Kasus hukum yang menyeret Playboy Indonesia ini sendiri menarik perhatian media asing.
The Guardian, misalnya, menulis kondisi unjuk rasa saat Erwin dibebaskan oleh PN Jaksel, "Kelompok pendemo dari Front Pembela Islam, dengan
track record serangan terhadap bar, klub malam dan kedutaan-kedutaan Barat, berkumpul di luar pengadilan dan menyatakan kekecewaan mereka atas keputusan tersebut."
CBS News bahkan menampilkan ironi dalam kasus majalah Playboy di Indonesia ini, ketika itu. "Indonesia, negara berpenduduk Muslim terbesar di dunia, memiliki tabloid-tabloid lain yang menampilkan foto dan cerita (pornografik) yang lebih eksplisit. Film porno di video, meski ilegal, dijual kurang lebih secara terbuka di toko-toko di seluruh negeri.
"Majalah FHM dan Maxim, yang juga berisi foto wanita dalam pakaian dalam, telah dijual beberapa tahun sebelum kehadiran Playboy Indonesia tanpa kecaman."

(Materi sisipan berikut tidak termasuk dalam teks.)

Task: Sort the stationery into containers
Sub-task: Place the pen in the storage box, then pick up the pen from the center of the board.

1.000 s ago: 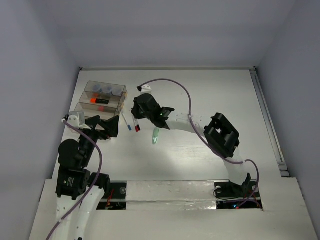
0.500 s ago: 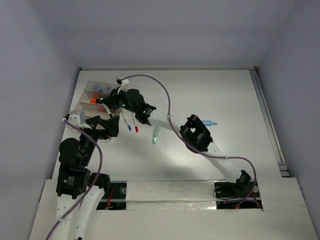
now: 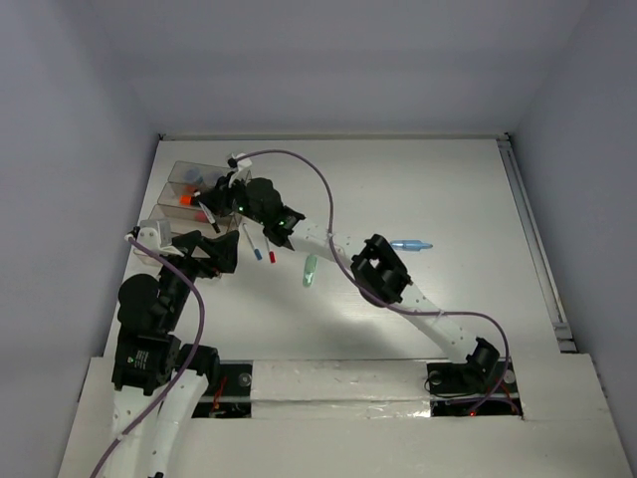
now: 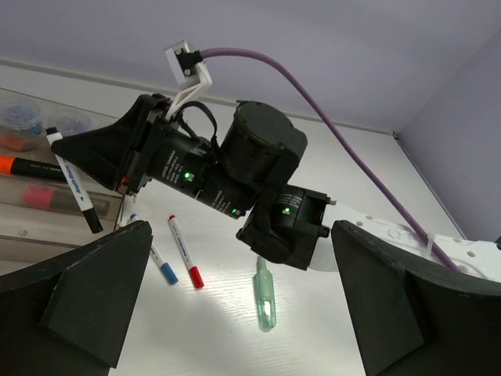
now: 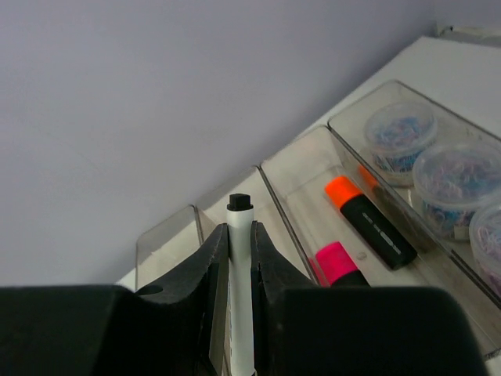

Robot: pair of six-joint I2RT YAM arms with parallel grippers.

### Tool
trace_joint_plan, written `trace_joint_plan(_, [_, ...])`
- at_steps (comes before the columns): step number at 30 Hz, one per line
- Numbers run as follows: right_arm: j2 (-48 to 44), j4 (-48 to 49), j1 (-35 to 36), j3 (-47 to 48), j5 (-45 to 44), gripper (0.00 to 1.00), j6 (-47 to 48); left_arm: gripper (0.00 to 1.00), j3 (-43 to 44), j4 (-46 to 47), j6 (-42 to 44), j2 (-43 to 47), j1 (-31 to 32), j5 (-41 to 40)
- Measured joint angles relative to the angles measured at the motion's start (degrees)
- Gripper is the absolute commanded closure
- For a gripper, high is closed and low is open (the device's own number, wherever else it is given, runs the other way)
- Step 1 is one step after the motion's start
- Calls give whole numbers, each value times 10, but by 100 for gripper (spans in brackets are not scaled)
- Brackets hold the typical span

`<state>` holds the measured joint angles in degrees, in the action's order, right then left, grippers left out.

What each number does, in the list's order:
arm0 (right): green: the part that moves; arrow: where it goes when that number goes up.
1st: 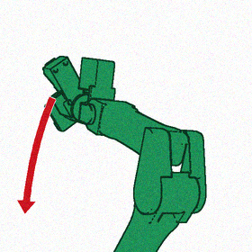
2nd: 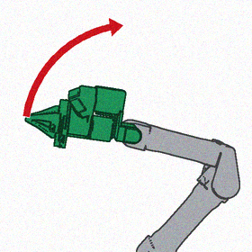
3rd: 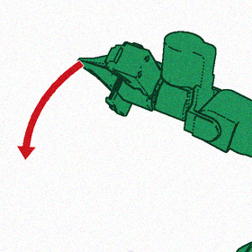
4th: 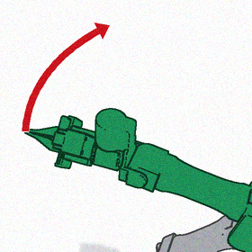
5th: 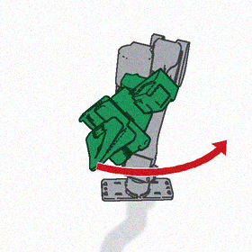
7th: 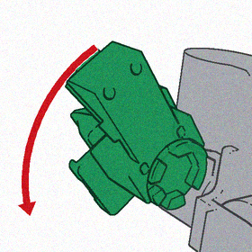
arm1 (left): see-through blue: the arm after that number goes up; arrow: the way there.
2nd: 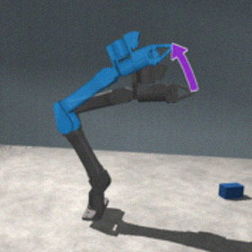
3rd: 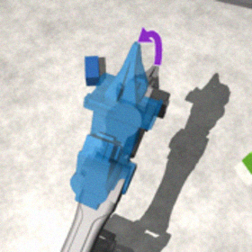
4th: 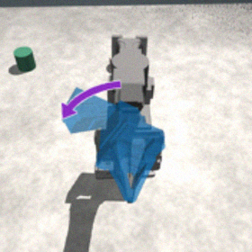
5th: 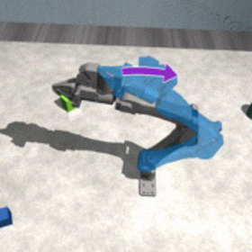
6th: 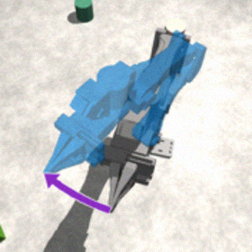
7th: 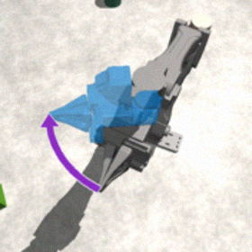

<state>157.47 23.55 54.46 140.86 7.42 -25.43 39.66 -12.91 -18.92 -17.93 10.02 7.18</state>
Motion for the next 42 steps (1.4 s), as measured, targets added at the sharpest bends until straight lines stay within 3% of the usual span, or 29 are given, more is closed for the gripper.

 Foto: Dok. Eggi Sudjana Rizieq Shihab (kedua dari kanan) saat beribadah haji dalam pelariannya ke Timur Tengah, beberapa waktu lalu. |
Kini, setelah berkutat dengan isu-isu moral dengan jalan kekerasan, Imam Besar FPI Rizieq Shihab tersandung kasus penyebaran konten pornografi bersama Firza Husein. Alih-alih menghadapi kasus itu seperti Erwin, ia hanya bisa menghindar ke luar negeri agar tak ditahan Polisi. Ironis.